I have just returned from the International Conference on Violence, Abuse and Trauma in San Diego, California (http://www.ivatcenters.org/conference.htm). I presented the Restorative Approach at this conference as well as attending sessions. Several speakers I heard gave me a new way of thinking about some very familiar concepts.
Dr. Colin Ross is the author of The Trauma Model (Manitou Communications, Inc. 2000). (http://www.rossinst.com/) In his work he emphasizes two concepts, the attachment to the perpetrator and the shift in the locus of control. This may be obvious to everyone else, but his discussions of these two concepts made me understand what was happening with our kids in a more complete way. Dr. Ross states that attachment is a biological necessity for mammals. Mammals cannot survive to adulthood without attachment. So we are biologically program to form attachments with our care takers. At the same time, organisms are biologically wired to move away from pain. A child does not have to be taught that when his hand touches the hot stove he should move it quickly away. So children in an abusive family have this bind- the attachment that is biologically necessary is causing them pain. What can they do? He defines dissociation as a method of protecting the attachment. If the child does not experience what the adult is doing to them they are still able to maintain he attachment which they need.
Dr. Ross points out that we all face this dilemma to some extent, as no parent is perfect and we all need to attach to a perpetrator. But in situations of “good enough” parenting, the pain is not extreme, and so the child can form an attachment which includes some imperfection. However, the attach/move away dilemma remains unresolved in our abused children and is the essence of their relationship style. Since the extremes are so intense, they are unable to reconcile the attachment and the need to escape. They are forever caught in oscillation between them. Black-or-white thinking- their parents (and everyone else) are either all good or all bad- is the only option they can find.
Dr. Ross also clarifies the shift in the locus of control- the concept we have focused on as shame. We have discussed how children naturally think that the world revolves around them, and that they cause everything. In addition, however, an abused child is in a very scary unpredictable world. If the child can come to the conclusion that they are causing this abuse by being bad, they are giving themselves and illusion of control and mastery that is soothing and protective. In addition, concluding that they are causing the abuse also protects the possibility of attachment to the parent which is so necessary.
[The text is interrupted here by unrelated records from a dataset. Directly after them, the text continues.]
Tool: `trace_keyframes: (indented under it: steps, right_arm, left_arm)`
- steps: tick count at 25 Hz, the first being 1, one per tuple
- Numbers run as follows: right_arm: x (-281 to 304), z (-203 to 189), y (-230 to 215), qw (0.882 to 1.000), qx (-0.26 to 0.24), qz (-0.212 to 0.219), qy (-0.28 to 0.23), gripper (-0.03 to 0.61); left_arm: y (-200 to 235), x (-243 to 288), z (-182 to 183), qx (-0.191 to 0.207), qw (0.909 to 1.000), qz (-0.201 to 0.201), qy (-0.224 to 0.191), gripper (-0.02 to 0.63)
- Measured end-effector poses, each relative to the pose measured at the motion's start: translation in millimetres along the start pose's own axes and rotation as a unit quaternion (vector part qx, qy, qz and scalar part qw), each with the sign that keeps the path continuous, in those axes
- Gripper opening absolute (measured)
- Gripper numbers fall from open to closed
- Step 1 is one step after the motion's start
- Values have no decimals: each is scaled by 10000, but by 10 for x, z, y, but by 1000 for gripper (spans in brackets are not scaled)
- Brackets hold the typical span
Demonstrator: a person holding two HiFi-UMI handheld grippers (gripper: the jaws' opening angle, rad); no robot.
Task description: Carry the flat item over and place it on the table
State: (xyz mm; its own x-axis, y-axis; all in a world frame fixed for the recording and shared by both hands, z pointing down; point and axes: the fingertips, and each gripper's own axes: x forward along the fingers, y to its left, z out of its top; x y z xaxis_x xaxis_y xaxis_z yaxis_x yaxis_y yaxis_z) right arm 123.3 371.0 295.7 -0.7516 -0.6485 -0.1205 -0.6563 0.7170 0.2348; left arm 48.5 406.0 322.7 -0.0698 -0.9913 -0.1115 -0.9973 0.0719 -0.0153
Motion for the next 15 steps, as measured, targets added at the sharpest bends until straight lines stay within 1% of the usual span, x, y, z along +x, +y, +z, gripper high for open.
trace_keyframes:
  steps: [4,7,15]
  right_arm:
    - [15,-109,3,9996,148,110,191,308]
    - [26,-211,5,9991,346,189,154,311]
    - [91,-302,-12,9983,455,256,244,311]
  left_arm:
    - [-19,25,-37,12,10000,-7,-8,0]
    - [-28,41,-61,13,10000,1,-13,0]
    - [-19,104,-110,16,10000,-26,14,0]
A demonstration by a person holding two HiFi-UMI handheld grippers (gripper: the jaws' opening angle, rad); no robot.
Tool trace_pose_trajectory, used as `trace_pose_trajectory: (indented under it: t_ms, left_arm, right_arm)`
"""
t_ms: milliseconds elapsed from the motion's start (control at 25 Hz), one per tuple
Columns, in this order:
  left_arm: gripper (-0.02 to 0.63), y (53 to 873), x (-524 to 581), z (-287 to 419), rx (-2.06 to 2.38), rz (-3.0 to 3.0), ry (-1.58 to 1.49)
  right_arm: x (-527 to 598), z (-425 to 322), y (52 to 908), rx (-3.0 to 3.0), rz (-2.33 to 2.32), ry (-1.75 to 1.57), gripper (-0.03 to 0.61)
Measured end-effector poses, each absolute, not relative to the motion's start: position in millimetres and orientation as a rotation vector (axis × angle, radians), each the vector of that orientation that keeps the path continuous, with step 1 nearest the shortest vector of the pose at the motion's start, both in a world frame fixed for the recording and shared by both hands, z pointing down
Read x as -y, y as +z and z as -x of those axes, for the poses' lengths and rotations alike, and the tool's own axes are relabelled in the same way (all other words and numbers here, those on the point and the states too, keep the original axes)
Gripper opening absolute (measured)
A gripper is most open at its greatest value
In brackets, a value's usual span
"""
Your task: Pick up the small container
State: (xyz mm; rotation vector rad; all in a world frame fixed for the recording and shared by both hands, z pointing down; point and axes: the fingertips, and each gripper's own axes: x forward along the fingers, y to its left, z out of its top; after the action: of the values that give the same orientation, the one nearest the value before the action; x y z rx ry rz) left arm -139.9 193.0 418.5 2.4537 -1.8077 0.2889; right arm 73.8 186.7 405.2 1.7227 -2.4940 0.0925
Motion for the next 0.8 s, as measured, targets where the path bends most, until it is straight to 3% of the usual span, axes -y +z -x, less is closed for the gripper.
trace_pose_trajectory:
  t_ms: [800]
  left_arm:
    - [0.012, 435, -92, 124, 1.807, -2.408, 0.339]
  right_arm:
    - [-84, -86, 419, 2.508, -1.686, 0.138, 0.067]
These concepts have implications for the process of healing. We often try to convince our children that no, in fact the abuse was not their fault. But have we considered what it means for them to give up this belief? If in fact they were and are innocent victims then there is so much to be angry about, grieve and mourn about their childhoods. There are all the awful things that happened, and all the good and normal things that did not. This grief is the overwhelming feeling that our children are avoiding at all costs. And if I am not worthless, bad and deserving of abuse I will have to change many things I do, and I do not know if I have the skills and strength to do so. Far easier to hold onto this protective feeling of badness, with the control and hope it gives me.
This is the first post on this conference, a second will follow. It is interesting to have the opportunity to re-think these familiar concepts.